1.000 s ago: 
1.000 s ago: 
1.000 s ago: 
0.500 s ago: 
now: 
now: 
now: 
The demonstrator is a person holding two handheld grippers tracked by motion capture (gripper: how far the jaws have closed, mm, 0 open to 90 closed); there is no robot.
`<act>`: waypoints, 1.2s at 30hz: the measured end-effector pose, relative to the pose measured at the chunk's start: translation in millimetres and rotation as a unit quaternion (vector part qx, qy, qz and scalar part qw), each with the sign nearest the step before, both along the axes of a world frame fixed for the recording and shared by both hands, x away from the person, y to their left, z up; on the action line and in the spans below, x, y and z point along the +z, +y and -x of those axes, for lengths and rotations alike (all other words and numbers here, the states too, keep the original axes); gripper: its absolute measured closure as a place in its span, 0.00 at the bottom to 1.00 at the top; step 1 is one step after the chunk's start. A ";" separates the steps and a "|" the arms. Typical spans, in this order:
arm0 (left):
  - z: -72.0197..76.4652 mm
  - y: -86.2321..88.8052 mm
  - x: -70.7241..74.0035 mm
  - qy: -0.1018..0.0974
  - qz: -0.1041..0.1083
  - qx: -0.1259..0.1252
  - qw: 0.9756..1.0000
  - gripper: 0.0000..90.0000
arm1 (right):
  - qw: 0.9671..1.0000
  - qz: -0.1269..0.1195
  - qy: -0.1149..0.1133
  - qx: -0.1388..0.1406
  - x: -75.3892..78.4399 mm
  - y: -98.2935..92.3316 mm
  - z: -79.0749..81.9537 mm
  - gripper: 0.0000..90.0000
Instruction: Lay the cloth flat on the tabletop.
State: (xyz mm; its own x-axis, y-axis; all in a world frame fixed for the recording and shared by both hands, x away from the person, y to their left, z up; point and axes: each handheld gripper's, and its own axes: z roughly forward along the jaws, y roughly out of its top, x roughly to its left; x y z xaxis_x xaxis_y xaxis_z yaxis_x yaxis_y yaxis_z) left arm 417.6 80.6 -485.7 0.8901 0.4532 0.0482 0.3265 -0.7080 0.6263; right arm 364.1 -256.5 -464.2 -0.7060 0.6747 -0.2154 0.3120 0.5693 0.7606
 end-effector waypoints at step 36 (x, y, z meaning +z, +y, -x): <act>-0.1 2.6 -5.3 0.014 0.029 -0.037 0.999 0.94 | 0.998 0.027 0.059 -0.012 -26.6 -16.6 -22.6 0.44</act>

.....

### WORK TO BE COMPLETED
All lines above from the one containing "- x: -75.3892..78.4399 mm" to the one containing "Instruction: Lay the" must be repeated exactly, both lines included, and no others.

### SOLUTION
  - x: -75.3892..78.4399 mm
  - y: -98.2935..92.3316 mm
  - z: -79.0749..81.9537 mm
  - gripper: 0.0000..90.0000
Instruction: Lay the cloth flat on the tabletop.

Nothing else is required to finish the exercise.